Your objective:
From the first line through the one containing "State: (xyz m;", restate the listing word for word, and give no other lines.

::::::::::

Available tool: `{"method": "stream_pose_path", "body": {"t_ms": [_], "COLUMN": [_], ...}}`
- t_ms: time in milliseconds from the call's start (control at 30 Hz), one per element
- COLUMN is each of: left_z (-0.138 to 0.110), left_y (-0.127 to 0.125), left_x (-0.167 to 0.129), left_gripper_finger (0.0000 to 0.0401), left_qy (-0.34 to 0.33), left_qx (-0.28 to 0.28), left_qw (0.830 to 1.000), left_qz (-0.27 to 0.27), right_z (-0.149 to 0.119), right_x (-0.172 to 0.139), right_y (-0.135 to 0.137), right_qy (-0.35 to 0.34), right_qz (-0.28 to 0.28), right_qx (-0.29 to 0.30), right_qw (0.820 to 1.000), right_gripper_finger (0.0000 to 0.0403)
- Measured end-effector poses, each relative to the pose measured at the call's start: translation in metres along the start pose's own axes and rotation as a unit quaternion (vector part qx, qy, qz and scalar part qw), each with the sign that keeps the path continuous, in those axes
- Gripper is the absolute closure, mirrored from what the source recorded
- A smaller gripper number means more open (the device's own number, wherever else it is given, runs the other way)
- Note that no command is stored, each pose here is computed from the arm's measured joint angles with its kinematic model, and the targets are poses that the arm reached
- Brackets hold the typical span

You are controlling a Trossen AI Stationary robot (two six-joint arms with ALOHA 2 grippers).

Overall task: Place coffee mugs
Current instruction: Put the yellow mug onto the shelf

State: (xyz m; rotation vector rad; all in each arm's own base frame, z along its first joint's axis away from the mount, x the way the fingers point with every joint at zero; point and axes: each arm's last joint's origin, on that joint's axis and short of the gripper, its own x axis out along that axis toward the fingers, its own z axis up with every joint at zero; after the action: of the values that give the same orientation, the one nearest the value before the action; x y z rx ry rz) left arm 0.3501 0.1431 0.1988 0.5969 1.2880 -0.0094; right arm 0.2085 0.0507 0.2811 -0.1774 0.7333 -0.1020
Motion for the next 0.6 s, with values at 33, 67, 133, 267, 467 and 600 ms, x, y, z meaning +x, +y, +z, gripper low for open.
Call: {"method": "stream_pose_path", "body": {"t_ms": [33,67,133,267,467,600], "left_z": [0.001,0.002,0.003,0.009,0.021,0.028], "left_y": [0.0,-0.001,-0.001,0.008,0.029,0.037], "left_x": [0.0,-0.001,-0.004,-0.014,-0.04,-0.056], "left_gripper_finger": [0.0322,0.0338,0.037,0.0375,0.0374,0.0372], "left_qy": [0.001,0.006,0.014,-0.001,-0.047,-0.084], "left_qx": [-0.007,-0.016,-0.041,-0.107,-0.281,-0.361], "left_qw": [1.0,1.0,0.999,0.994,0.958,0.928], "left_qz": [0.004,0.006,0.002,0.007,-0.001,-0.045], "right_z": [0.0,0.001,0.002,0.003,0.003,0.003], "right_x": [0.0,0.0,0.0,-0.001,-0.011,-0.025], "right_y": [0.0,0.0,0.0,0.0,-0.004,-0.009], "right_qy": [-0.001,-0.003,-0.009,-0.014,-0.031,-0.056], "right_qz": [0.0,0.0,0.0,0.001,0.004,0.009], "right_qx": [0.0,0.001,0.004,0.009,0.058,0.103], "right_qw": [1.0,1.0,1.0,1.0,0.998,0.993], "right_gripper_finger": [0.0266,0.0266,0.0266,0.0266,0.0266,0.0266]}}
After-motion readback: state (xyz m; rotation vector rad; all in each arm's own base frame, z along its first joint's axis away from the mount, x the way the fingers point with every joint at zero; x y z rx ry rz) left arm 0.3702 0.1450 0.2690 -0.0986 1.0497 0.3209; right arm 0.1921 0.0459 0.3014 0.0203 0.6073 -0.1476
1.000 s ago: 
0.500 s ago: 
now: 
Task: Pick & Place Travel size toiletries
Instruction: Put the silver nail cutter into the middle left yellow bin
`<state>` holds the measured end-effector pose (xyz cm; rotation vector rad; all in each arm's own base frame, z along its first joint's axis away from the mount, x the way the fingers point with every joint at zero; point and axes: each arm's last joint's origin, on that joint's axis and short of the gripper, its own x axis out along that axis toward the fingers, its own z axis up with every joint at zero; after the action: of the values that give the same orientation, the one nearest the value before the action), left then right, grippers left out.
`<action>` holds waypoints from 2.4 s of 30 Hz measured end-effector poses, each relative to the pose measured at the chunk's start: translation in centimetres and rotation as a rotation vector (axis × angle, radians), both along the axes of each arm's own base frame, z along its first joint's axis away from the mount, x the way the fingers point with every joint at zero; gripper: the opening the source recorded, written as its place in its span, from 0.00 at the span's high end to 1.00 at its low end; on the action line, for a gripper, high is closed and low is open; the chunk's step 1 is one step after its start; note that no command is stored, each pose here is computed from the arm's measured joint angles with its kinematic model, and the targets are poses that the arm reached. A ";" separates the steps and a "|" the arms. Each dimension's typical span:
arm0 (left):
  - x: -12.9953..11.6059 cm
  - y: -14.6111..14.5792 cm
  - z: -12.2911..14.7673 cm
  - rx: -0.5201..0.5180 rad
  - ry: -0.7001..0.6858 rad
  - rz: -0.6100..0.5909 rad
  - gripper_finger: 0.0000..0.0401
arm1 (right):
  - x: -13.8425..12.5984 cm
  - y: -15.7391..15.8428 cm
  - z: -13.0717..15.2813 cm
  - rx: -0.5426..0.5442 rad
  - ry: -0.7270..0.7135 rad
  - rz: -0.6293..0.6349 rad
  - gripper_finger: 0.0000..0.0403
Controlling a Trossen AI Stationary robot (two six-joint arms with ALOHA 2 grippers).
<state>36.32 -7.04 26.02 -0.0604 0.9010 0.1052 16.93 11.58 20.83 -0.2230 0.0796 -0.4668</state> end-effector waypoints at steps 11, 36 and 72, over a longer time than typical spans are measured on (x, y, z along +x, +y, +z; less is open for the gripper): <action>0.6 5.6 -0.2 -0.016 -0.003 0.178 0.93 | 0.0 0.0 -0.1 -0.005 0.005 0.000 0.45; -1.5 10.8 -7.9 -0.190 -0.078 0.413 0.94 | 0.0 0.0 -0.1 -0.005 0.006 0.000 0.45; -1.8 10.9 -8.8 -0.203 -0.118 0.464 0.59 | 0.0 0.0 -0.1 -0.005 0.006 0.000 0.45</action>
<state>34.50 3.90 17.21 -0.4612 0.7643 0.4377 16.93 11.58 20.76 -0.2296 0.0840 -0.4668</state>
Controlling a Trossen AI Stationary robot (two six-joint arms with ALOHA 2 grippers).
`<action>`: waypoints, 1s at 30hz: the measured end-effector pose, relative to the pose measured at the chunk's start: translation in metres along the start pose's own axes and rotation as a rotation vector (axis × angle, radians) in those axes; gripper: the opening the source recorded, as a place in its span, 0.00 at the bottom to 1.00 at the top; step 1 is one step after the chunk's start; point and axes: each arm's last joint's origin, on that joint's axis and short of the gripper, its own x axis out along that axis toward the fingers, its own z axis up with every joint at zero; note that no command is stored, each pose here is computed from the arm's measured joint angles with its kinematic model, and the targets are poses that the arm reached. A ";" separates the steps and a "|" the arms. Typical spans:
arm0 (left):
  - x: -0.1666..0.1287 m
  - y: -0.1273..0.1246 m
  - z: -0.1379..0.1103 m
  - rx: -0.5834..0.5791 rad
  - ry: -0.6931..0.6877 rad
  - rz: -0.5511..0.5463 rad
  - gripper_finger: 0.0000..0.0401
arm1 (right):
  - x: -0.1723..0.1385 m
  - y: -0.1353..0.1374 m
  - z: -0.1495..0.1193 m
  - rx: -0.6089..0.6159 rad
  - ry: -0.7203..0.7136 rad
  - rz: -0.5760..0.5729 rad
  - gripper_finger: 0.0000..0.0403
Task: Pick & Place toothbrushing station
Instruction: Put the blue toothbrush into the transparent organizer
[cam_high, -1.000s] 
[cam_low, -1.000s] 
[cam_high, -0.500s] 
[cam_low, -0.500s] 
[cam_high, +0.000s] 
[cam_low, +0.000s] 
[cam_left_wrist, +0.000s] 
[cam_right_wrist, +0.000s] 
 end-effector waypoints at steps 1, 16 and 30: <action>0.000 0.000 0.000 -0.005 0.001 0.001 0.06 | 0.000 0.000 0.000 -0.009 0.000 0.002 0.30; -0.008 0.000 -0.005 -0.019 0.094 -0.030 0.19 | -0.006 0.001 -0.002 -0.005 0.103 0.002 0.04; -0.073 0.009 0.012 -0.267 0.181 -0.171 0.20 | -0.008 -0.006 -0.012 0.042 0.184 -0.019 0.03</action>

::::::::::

Final answer:
Available tool: `{"method": "stream_pose_path", "body": {"t_ms": [_], "COLUMN": [_], ...}}`
- t_ms: time in milliseconds from the call's start (control at 30 Hz), one per element
- COLUMN is each of: left_z (-0.138 to 0.110), left_y (-0.127 to 0.125), left_x (-0.167 to 0.129), left_gripper_finger (0.0000 to 0.0401), left_qy (-0.34 to 0.33), left_qx (-0.28 to 0.28), left_qw (0.830 to 1.000), left_qz (-0.27 to 0.27), right_z (-0.149 to 0.119), right_x (-0.172 to 0.139), right_y (-0.135 to 0.137), right_qy (-0.35 to 0.34), right_qz (-0.28 to 0.28), right_qx (-0.29 to 0.30), right_qw (0.820 to 1.000), right_gripper_finger (0.0000 to 0.0403)
- Measured end-effector poses, each relative to the pose measured at the call's start: translation in metres along the start pose's own axes and rotation as a unit quaternion (vector part qx, qy, qz and scalar part qw), each with the sign that keeps the path continuous, in those axes
- Gripper is the absolute closure, mirrored from what the source recorded
- A smaller gripper number means more open (the device's own number, wherever else it is given, runs the other way)
- Note that no command is stored, each pose here is computed from the arm's measured joint angles with its kinematic model, and the targets are poses that the arm reached
- Brackets hold the typical span

You are controlling a Trossen AI Stationary robot (two six-joint arms with ALOHA 2 grippers).

Overall task: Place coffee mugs
Current instruction: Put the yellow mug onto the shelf

State: (xyz m; rotation vector rad; all in each arm's own base frame, z along its first joint's axis away from the mount, x the way the fingers point with every joint at zero; point and axes: each arm's last joint's origin, on that joint's axis and short of the gripper, its own x axis out along that axis toward the fingers, its own z axis up with every joint at zero; after the action: of the values that give the same orientation, the one nearest the value before the action; x y z rx ry rz) left arm 0.3501 0.1431 0.1988 0.5969 1.2880 -0.0094; right arm 0.2085 0.0507 0.2811 -0.1774 0.7333 -0.1020

The required output has now been supplied.